According to one side, the incident portion and the exit portion may be formed in a cross-sectional shape of different curvature so as to have a shape that the light emitted from the lens body is widened. The light beam may be distributed in the shape of a square beam pattern by the curvature of the incident part and the exit part.

According to one side, the extension portion of the lens body may be a central portion of the lens body facing the light source.

A central portion of the lens body may have a cone-shaped depression that is recessed toward the light source such that the light beam is refracted within the critical angle at the exit portion. That is, when the recessed portion is formed on the lower surface of the lens body toward the center toward the upper side, the exit portion may be formed in the same shape as the recessed portion.

Here, the vertex portion of the exit portion formed at the center of the lens body may be formed in a closed curve shape spaced larger in the width direction of the square beam pattern than the longitudinal direction of the square beam pattern. For example, the vertex portion of the exit portion formed at the center of the lens body may be formed in an ellipse shape in which a straight section extending in the width direction of the square beam pattern is connected between sections of a circular shape.

In addition, a circular protrusion may protrude toward the light source at the center of the lens body. The circular protrusion may be formed in a trapezoidal cross-sectional shape. The outer circumferential surface of the circular protrusion may be formed at the same slope as the path of travel of the light beam.

According to one side, a mounting portion which is seated on the circuit board may be formed on the edge portion of the lens body. A coupling protrusion coupled to the circuit board may protrude from the seating portion.

The optical lens according to the exemplary embodiment of the present invention may receive light from a light source and perform light distribution in the shape of a square beam pattern. Therefore, in the optical lens of the present embodiment, since the irradiation area of the light beam is formed in a square shape, the irradiation efficiency can be higher than that of the conventional optical lens having a circular irradiation area.

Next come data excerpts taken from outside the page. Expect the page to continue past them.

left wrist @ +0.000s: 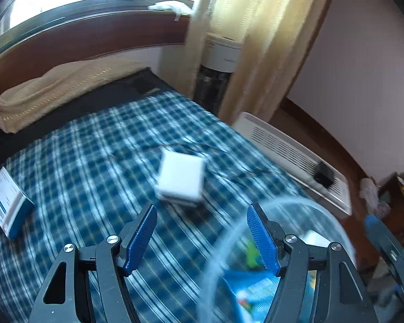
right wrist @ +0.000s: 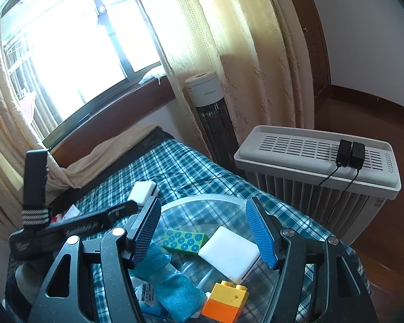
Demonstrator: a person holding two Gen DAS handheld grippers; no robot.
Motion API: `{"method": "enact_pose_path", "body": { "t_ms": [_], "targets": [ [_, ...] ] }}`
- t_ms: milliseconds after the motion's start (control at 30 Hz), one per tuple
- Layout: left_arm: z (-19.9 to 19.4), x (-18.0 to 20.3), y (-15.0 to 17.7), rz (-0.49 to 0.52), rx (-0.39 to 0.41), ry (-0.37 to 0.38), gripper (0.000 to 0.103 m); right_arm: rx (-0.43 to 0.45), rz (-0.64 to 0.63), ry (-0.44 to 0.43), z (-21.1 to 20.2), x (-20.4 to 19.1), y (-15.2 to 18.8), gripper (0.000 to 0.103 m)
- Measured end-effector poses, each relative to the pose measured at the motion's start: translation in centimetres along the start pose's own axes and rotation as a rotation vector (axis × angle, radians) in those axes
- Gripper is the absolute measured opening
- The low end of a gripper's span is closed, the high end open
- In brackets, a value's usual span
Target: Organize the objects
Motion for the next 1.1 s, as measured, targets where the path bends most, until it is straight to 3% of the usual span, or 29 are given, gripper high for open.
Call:
{"method": "enact_pose_path", "body": {
  "t_ms": [333, 367, 433, 533, 833, 1100],
  "targets": [
    [4.7, -1.2, -1.6, 0.018, -0.054, -0.062, 0.072, -0.011, 0.029, 0.016, 0.8, 2.0, -0.6, 0.067],
    [5.1, -1.2, -1.7, 0.019, -0.059, -0.066, 0.069, -0.012, 0.033, 0.017, 0.9, 2.3, -0.6, 0.067],
    [5.9, -1.3, -1.7, 0.023, -0.082, -0.066, 0.055, -0.011, 0.038, 0.02, 0.9, 2.7, -0.6, 0.067],
    [6.5, -1.6, -1.7, 0.016, -0.106, -0.066, 0.047, -0.013, 0.046, 0.023, 1.0, 3.1, -0.7, 0.067],
    [3.2, 0.9, -2.5, 0.094, -0.043, -0.042, 0.046, -0.009, 0.062, 0.029, 0.9, 4.1, -0.6, 0.067],
    [0.3, 7.9, -1.8, 0.3, -0.017, 0.083, 0.046, 0.008, 0.077, 0.043, -0.1, 4.8, -0.9, 0.067]
  ]
}}
Point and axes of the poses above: each gripper's, at about its wrist camera, not at the fingertips, and z roughly the way its jaws point, x to its right, y to its underside, the point moved 4 cm from there along z, roughly the way its jaws point, and after that the axes turned 9 degrees about z, right-handed, at the moved point
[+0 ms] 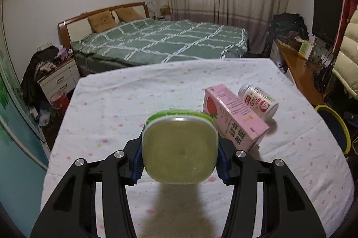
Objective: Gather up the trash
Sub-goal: 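Carry the bottle with the left gripper over the bin and release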
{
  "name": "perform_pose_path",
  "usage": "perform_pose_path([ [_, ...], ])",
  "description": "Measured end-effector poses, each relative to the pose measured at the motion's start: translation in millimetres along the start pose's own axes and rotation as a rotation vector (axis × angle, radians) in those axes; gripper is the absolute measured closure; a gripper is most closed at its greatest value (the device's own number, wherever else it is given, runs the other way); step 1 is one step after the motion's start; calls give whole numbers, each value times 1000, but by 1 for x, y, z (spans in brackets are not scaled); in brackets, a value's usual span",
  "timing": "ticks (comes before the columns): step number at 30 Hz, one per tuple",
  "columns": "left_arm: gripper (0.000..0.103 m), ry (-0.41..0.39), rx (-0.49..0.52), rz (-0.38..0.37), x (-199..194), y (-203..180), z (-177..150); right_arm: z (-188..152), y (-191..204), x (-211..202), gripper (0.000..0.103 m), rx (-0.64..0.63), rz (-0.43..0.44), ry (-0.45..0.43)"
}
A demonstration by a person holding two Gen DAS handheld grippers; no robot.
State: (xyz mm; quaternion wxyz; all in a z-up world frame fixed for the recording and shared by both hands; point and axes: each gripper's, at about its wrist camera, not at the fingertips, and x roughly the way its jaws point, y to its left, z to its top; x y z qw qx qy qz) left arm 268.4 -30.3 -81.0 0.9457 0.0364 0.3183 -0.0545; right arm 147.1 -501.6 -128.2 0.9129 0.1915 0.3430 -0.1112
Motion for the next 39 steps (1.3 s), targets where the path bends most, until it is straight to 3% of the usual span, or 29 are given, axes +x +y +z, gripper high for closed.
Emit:
perform_pose_path([
  [8,52,-52,14,-3,-32,0,2,1,1,-7,53,-7,9,-6],
  [24,52,-54,63,-73,-55,-24,7,0,-12,-23,53,0,16,-21],
  [30,52,-74,109,-154,-77,-55,15,-2,-26,-37,53,6,12,-42],
  [39,52,-84,244,-395,-93,-157,48,-9,-62,-64,53,33,-24,-87],
])
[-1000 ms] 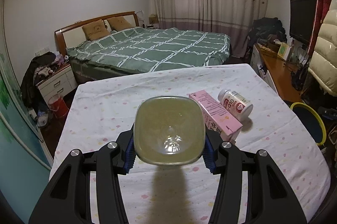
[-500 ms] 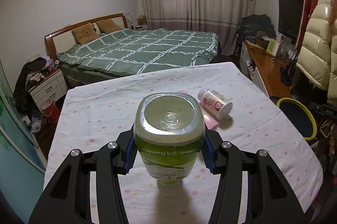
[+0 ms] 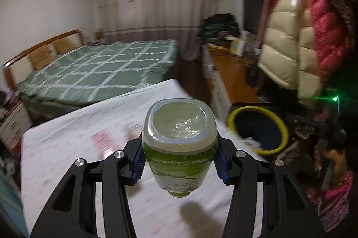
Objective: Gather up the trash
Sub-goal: 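Carry the bottle with the left gripper over the bin and release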
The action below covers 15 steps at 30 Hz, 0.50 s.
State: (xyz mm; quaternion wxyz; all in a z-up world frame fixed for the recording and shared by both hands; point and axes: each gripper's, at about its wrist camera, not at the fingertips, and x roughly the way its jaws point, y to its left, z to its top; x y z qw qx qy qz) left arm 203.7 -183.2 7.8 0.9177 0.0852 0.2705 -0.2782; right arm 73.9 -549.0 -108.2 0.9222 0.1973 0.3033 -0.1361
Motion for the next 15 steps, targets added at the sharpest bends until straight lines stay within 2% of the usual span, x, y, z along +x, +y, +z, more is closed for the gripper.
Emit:
perform_pose_path([
  [8,52,45,92,-173,81,-103,48,-13,-38,-26,53,-3,-48,-11],
  [15,52,116,132,-268,167,-189,60,-25,-60,-34,53,-2,-90,6],
])
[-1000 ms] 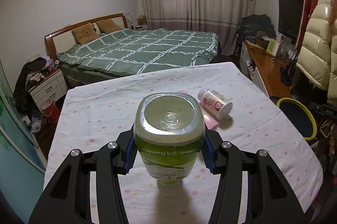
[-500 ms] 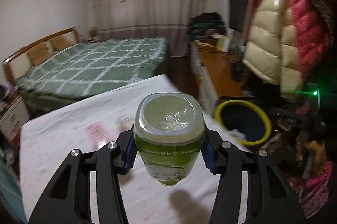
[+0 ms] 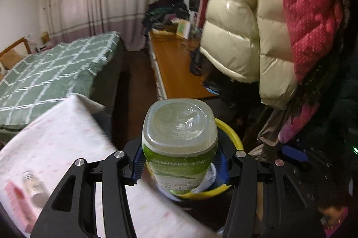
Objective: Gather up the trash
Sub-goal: 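Carry the bottle with the left gripper over the bin and release, then grasp the pink carton with the right gripper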
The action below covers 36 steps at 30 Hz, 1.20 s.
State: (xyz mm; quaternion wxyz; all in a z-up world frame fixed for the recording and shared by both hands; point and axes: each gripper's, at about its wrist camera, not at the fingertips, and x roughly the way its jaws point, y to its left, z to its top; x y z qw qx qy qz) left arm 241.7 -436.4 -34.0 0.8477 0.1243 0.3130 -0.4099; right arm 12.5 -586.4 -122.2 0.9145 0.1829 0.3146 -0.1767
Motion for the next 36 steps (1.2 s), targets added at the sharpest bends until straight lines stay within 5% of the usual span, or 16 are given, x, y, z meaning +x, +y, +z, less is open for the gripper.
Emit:
perform_pose_path([
  [6,52,55,8,-15,58,-24,0,-2,-17,-1,53,36,-28,5],
  [8,44,56,-8,1,65,-24,-2,-3,-17,-1,53,38,-28,6],
  [11,30,31,-16,21,54,-18,-6,-3,-15,0,53,35,-24,9],
  [20,15,-56,-76,86,-33,36,-34,-4,12,6,53,-7,15,28],
  [27,9,-129,-192,250,-127,120,-84,-1,62,11,53,-82,67,42],
  [36,7,-133,-443,581,-220,263,-185,2,178,25,53,-230,240,85],
])
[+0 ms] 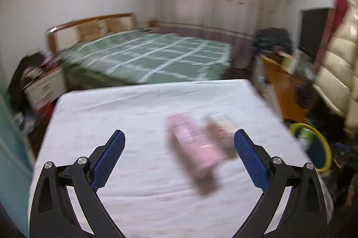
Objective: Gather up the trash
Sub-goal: 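Grasp the pink carton with the right gripper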
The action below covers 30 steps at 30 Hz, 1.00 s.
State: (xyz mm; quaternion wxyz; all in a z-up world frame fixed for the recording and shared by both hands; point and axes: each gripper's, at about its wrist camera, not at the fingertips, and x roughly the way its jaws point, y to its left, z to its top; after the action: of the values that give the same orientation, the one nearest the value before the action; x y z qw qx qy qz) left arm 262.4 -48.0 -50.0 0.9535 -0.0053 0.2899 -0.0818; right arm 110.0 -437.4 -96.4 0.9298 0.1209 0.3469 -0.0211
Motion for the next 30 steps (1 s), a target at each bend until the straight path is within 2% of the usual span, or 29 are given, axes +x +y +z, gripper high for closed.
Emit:
perform_pose_path([
  [4,7,23,-80,128,13,68,-16,14,66,27,53,-87,130,47],
  [7,7,30,-112,200,20,100,-28,21,122,45,53,-165,217,79],
  [11,7,45,-141,192,24,120,-40,25,191,66,42,-268,296,104],
  [15,7,51,-110,190,29,120,-46,23,238,92,40,-347,282,133],
  [21,7,66,-100,158,33,102,-46,16,269,130,40,-393,220,199],
  [25,7,62,-102,146,33,100,-45,5,269,144,41,-397,202,231],
  [27,7,60,-103,144,32,98,-44,3,268,147,58,-393,198,233],
  [29,7,59,-104,143,31,98,-44,2,266,147,65,-389,198,234],
  [30,7,60,-104,143,31,98,-44,3,265,145,66,-386,200,227],
])
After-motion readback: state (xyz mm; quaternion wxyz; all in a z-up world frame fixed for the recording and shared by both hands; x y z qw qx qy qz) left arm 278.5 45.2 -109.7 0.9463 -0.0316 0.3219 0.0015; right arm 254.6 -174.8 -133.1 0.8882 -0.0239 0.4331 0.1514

In addition, the optical lens according to an embodiment of the present invention can implement a square beam pattern by a simple method of extending a portion of the central portion of the lens body in one direction, and can easily manufacture an optical lens for light distribution of the square beam pattern. .

In addition, the optical lens according to the embodiment of the present invention may adjust the extension length of the lens body or the curvature of the incident part and the exit part to form the shape of the irradiation area in a square beam pattern. Therefore, the optical lens of this embodiment can appropriately correspond to the inclination of the incidence portion and the emission portion in accordance with various design conditions.

In addition, the optical lens according to the embodiment of the present invention may form the inclination of the incident part and the exit part differently to spread the light emitted from the lens body as wide as possible. In addition, the optical lens according to the embodiment of the present invention may increase the directivity of the light beam by refracting the light beam within a critical angle by forming a depression on the lower surface of the central portion of the lens body.

In addition, the optical lens according to an embodiment of the present invention, by protruding the circular protrusion in the center of the lens body to the upper side to compensate for the reduction in thickness due to the depression, thereby reducing the shrinkage phenomenon generated during the molding of the lens body It can be minimized.

1 is a perspective view showing an optical lens according to an embodiment of the present invention.
FIG. 2 is a perspective view of the optical lens illustrated in FIG. 1 viewed from another direction.
3 is a bottom view of the optical lens illustrated in FIG. 1.
4 is a cross-sectional view taken along line AA of FIG. 3.
5 is a cross-sectional view taken along line BB of FIG. 3.
6 is a side cross-sectional view showing another example of the optical lens shown in FIG.
7 is a side cross-sectional view showing still another example of the optical lens shown in FIG.
8 is a reference diagram showing an irradiation surface formed by light rays of a circular beam pattern and a square beam pattern.
9 is a graph showing light distribution simulation results of an optical lens according to an exemplary embodiment of the present invention.
10 is a graph showing an iso-light curve of an optical lens according to an embodiment of the present invention.
11 is a graph showing the illuminance simulation results of the optical lens according to an embodiment of the present invention.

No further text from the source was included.